▸ **PROBLEM REQUIREMENTS**:
With the pictures set aside, write out all of the data exactly as it stands.

=-=-=-=-=

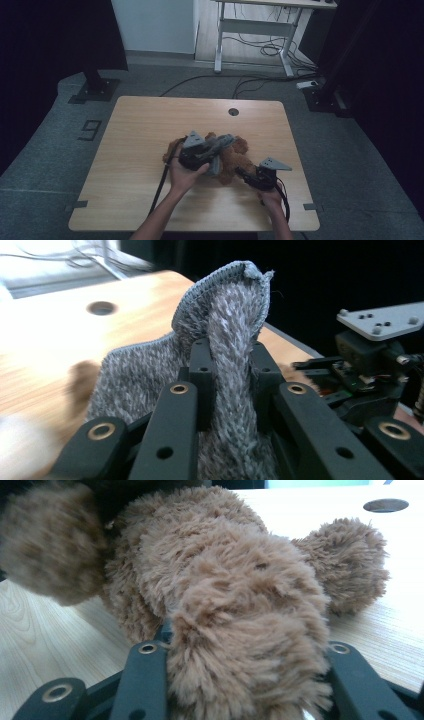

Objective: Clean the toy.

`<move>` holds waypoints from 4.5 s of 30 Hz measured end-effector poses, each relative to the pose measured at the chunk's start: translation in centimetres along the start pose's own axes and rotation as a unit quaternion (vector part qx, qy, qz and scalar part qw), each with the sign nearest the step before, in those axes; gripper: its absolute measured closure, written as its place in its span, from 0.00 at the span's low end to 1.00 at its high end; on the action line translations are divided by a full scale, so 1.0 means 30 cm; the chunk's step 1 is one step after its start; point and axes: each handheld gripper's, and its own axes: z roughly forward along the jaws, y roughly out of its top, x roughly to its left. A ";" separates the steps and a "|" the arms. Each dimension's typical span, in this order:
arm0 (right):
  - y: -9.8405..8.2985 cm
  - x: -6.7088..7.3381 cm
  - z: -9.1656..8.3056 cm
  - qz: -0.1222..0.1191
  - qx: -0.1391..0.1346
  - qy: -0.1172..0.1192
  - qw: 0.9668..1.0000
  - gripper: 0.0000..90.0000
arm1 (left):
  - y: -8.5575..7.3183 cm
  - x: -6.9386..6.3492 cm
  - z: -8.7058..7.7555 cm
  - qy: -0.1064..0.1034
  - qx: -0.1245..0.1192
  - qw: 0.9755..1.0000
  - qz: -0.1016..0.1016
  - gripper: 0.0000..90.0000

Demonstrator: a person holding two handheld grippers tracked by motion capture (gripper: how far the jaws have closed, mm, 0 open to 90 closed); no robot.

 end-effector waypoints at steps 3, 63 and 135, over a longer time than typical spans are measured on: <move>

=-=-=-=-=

▸ **SOLUTION TO THIS TASK**:
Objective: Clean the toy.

`<move>` holds waypoints from 4.5 s of 30 Hz measured end-effector poses, each relative to the pose measured at the chunk's start: translation in centimetres along the start pose's own axes and rotation as a unit quaternion (vector part qx, qy, qz and scalar part qw), each with the sign nearest the step before, in those axes; gripper: its absolute measured closure, written as its place in its span, from 0.00 at the span's low end to 1.00 at its high end; on the action line translations are divided by a full scale, so 1.0 means 30 cm; the chunk's step 1 is one step after its start; point and axes: each handheld gripper's, and its own axes: z roughly forward along the jaws, y roughly out of its top, x roughly to its left. A ";" separates the steps and a "|" the arms. Each dimension's typical span, in this order:
arm0 (right):
  - y: -9.8405..8.2985 cm
  - x: -6.7088..7.3381 cm
  - z: -9.1656..8.3056 cm
  - qz: -0.1222..0.1191
  - qx: -0.1391..0.1346
  - qy: -0.1172..0.1192
  - qw: 0.9668..1.0000
  - gripper: 0.0000..90.0000
arm1 (left):
  - y: -8.5575..7.3183 cm
  - x: -6.9386..6.3492 cm
  - z: -8.7058..7.7555 cm
  - qy: -0.1064..0.1034
  - qx: -0.1245..0.1192
  - qw: 0.9755..1.0000
  - qz: -0.1016..0.1016
  - gripper: 0.0000..90.0000

Demonstrator: a person holding two handheld grippers tracked by motion capture (gripper: how far the jaws have closed, mm, 0 open to 90 closed); no robot.

 end-effector waypoints at steps 3, 63 and 135, over a longer time than typical spans are measured on: <move>

The output contains the complete answer to the exercise.